If you press the gesture which shows an result viewer, you are using endpoints with information about text location.
Embora forneça uma cota gratuita bastante generosa, o seu site é chinês e não é acessível.
Tencent AI OCR
This API is free to use with frequency limit about two query per second.
If you want to bypass the limit you can register your own API key. The website of this API is Chinese only and not quite accessible.
There is no information about language support in the document. According to my test Chinese and English and their mixture is supported.
There is no additional configuration for this API.
- Compatible with NVDA 2020.2
- Add Tencent Cloud OCR engine sponsored by Tencent Cloud and Aceessibility Research Association
- Removed unavailable Sougou OCR and Machine Learning Engine by Oliver Edholm.
- Fix public endpoint on NVDA China Site
- Compatible with python3
- Introduce the concept of recognition source type and engine type to reduce gesture usage.
- Add a new unassigned gesture to cycle through different recognition source types.
- Add a new unassigned gesture to cycle through different recognition engine types.
- Add a new gesture to recognize according to image source and engine type setting.
- Add a new unassigned gesture to show previous result in a virtual result document.
Fixed following issues:
- Jump directly to panel when switch to onlineImageDescriber in settings dialog
- Fix wrong description in azure analyzer
- Add a cancel recognition gesture
Fixed following issues:
- CheckListBox state change not announced
- Swap the effect of repeated gesture not working in online image describer
- Add an option to pop up a window containing message instead of speech or braille message for text results
- Change checkboxes for visual features in Microsoft Azure Image Analyzer into a CheckBoxList.
Fix following issues:
- Cannot load jpg image file from clipboard
- Result document object do not show up after recognition.
- Position in result document objects are not reliable if image is resized internally.
- Result from Microsoft Azure Image Describer is in the same line which makes it hard to navigate around.
Fixed some bugs:
- Cannot use your own API key in Microsoft Azure engines
- Cannot get text result if there is a braille display
- Make sure that the add-on works when reloading the plug-ins without restart (NVDA+Control+F3)

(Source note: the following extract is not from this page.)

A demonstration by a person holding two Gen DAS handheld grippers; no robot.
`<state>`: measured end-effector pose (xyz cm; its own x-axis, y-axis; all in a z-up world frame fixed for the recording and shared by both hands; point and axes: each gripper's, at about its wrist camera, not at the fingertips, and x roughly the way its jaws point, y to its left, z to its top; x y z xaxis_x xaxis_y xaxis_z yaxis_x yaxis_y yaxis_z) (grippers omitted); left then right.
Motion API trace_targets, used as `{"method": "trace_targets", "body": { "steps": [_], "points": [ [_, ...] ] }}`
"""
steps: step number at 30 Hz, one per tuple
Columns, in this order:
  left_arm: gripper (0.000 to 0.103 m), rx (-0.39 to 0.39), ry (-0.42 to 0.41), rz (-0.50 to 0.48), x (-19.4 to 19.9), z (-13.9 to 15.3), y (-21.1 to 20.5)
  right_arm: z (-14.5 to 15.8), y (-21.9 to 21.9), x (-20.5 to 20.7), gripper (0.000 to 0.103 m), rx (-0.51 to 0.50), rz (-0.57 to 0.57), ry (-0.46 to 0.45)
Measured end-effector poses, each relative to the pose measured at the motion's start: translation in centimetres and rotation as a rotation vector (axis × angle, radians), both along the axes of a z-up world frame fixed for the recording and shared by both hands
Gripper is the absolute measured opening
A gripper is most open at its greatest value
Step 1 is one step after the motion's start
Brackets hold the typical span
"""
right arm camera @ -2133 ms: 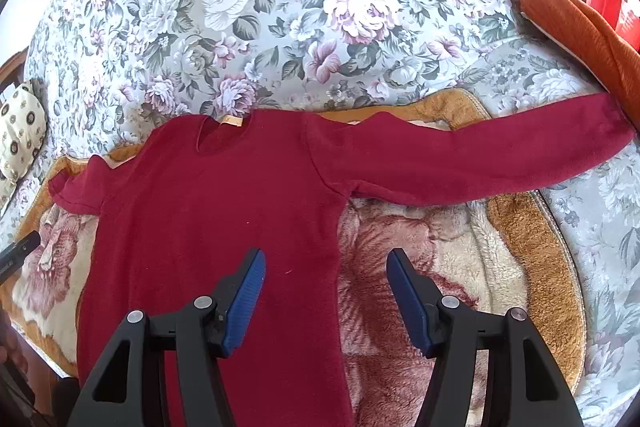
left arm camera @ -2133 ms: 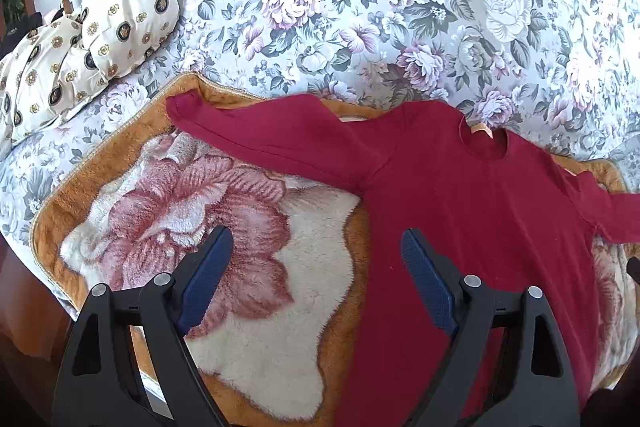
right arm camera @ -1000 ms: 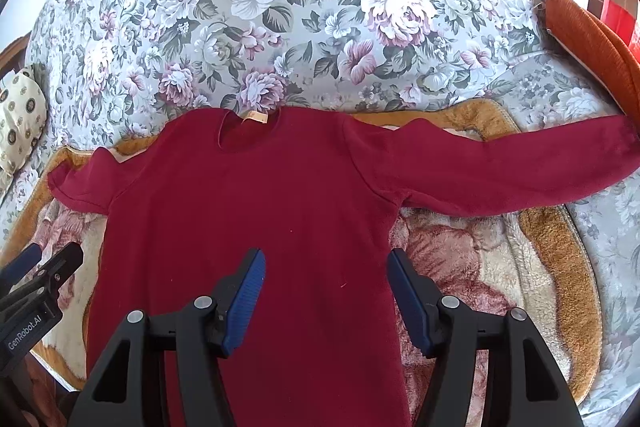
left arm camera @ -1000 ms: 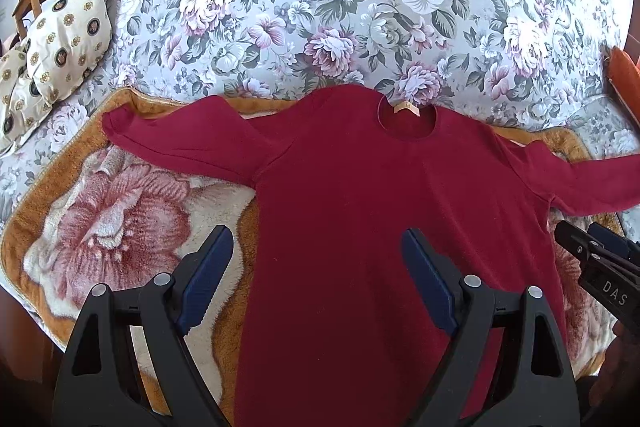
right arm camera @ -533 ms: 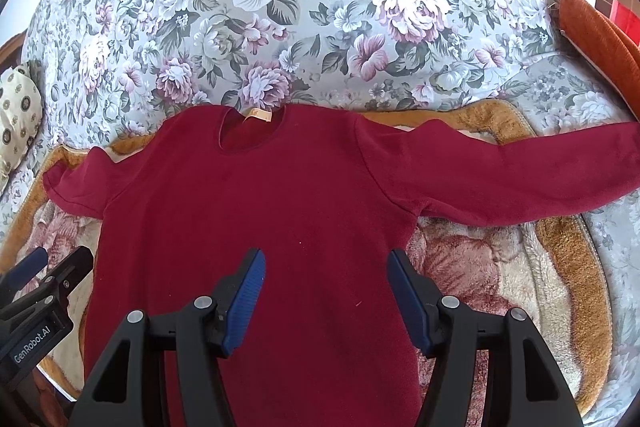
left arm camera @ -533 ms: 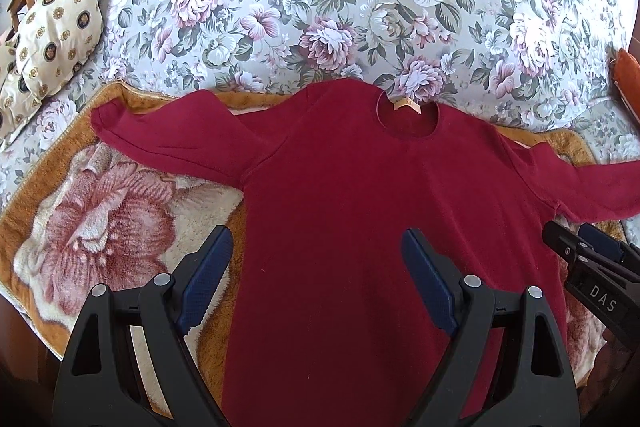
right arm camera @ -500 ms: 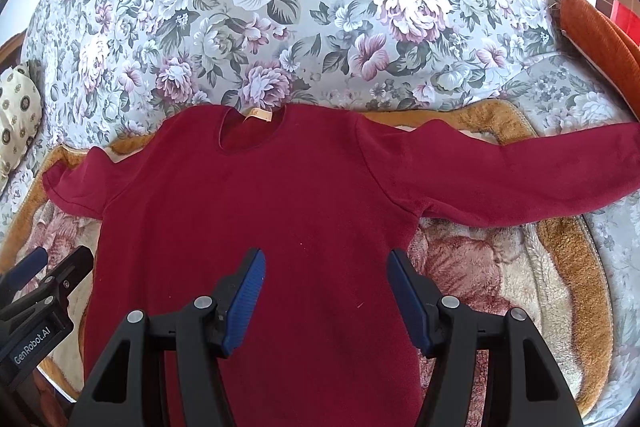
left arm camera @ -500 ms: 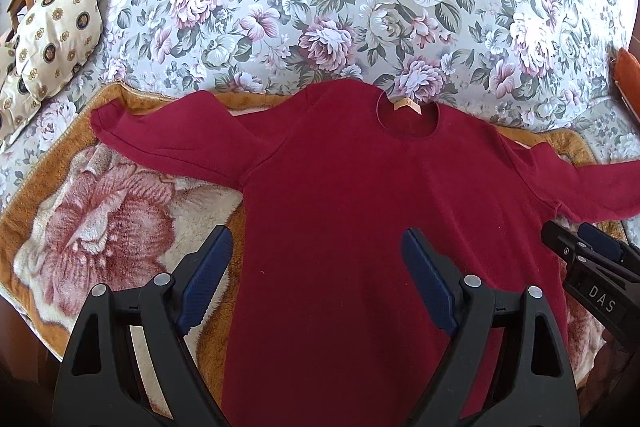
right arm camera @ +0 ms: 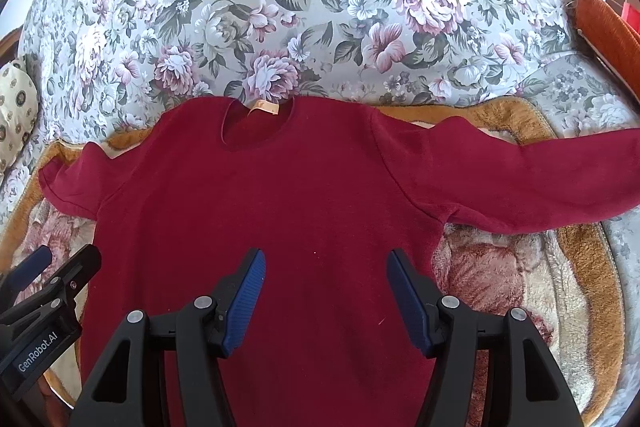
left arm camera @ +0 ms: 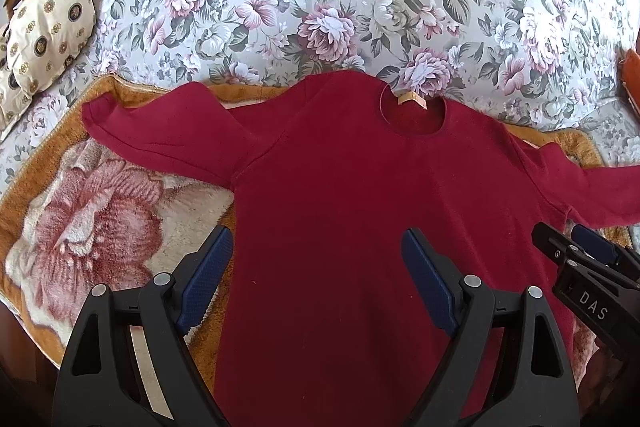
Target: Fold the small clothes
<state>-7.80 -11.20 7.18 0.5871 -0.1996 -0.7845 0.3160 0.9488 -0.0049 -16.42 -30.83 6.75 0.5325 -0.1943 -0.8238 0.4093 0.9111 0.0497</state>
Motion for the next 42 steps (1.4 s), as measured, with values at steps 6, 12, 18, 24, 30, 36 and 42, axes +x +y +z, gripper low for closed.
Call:
{"method": "trace_targets", "body": {
  "steps": [6, 12, 18, 24, 30, 36, 42],
  "points": [
    [0.086, 0.009, 0.0, 0.001, 0.4, -0.5, -0.1, -0.4, -0.1, 0.6, 0.061, 0.005, -0.002, 0.009],
    [0.086, 0.007, 0.009, 0.01, 0.9, -0.8, 0.1, -0.9, 0.0, 1.0, 0.061, 0.009, 0.003, 0.017],
    [0.086, 0.008, 0.014, 0.014, 1.4, -1.2, 0.2, -1.0, 0.1, 1.4, 0.061, 0.012, 0.007, 0.017],
    [0.086, 0.007, 0.018, 0.019, 1.8, -1.3, 0.3, -1.2, 0.5, 2.2, 0.061, 0.009, 0.013, 0.019],
    [0.086, 0.004, 0.021, 0.03, 2.3, -1.5, 0.7, -1.7, 1.0, 2.7, 0.061, 0.013, 0.024, 0.026],
    [0.086, 0.002, 0.026, 0.039, 2.8, -1.6, 1.0, -1.9, 1.6, 3.4, 0.061, 0.009, 0.037, 0.03],
    [0.086, 0.006, 0.029, 0.038, 3.0, -1.9, 1.0, -2.3, 1.8, 3.9, 0.061, 0.013, 0.04, 0.034]
  ]
}}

- Fixed browse mode message of Microsoft Azure Image Describer
- The accent color is now represented as NVDA colour descriptions.

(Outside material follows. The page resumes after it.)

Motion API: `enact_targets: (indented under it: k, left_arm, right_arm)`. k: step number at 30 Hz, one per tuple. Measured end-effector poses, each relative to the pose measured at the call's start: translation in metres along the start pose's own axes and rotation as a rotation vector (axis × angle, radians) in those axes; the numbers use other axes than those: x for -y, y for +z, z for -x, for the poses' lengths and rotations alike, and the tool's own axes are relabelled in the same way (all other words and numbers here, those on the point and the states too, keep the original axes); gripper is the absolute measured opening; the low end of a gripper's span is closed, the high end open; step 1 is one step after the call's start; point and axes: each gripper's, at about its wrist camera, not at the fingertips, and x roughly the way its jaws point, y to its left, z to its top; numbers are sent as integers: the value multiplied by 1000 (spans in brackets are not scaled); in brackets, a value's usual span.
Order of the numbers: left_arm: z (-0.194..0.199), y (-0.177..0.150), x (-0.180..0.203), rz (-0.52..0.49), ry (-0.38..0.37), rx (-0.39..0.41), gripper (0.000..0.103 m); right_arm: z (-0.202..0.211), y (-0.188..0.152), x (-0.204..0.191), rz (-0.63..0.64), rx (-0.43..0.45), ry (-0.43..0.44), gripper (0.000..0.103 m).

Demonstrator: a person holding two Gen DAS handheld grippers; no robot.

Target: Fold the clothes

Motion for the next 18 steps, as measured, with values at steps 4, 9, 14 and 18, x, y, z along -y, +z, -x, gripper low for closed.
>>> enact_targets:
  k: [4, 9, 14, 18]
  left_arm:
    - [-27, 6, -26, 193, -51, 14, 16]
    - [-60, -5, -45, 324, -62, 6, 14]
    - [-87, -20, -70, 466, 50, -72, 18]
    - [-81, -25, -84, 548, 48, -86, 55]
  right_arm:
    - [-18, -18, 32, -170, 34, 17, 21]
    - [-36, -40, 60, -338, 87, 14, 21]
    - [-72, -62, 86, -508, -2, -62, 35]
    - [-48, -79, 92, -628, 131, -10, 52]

- Improved result format of Microsoft Azure Image Analyser
- Improve document according to review comments
- Fixed gesture inconsistency.
- Control+Shift+NVDA for clipboard while NVDA+ALT for navigator object
- Fix missing imageInfo error while recognizing.
- Added image description capability
- Change addon summary to online image describer
- Fix error using user's own API key in sougou API.
- Fix unknown panel issue by adding settings to supportedSettings
- Fix double press gesture no effect issue.
- Revised document to reflect changes in code.
- Clarified what kind of clipboard image is supported and how to copy image for recognition.
- Fixed the clipboard recognition cannot open result viewer issue.
- Added support to recognize copied local image file path in clipboard.
- Added friendly notice if recognition result is empty.
- Fixed another place do not work well with non ascii config path
- Added proxy settings for people with access of Internet behind a specific proxy.
- Added several general options.
- Fix Unicode decode error due to sending Unicode URL to urllib3.
- Fix Unicode error if OCR engine upload image file directly instead of base64 encode.
- Change gesture of recognizing clipboard to Control+Shift+NVDA+R since NVDA+Shift+R is used in Word and Excel to define row headers in tables, or to delete the definitions when pressed twice.
- Fix installation error when config path contains non-ascii characters
- Change gesture to avoid collision with golden cursor.
- Change default engine to Microsoft azure because it can detect text language automatically.
- Add detail documentation on how to get API key of Microsoft Azure OCR
- Fix issue about new installation.
- Removed auto OCR since this feature is problematic and may confuse with online engines. Auto OCR will be a separate addon, when it is stable enough.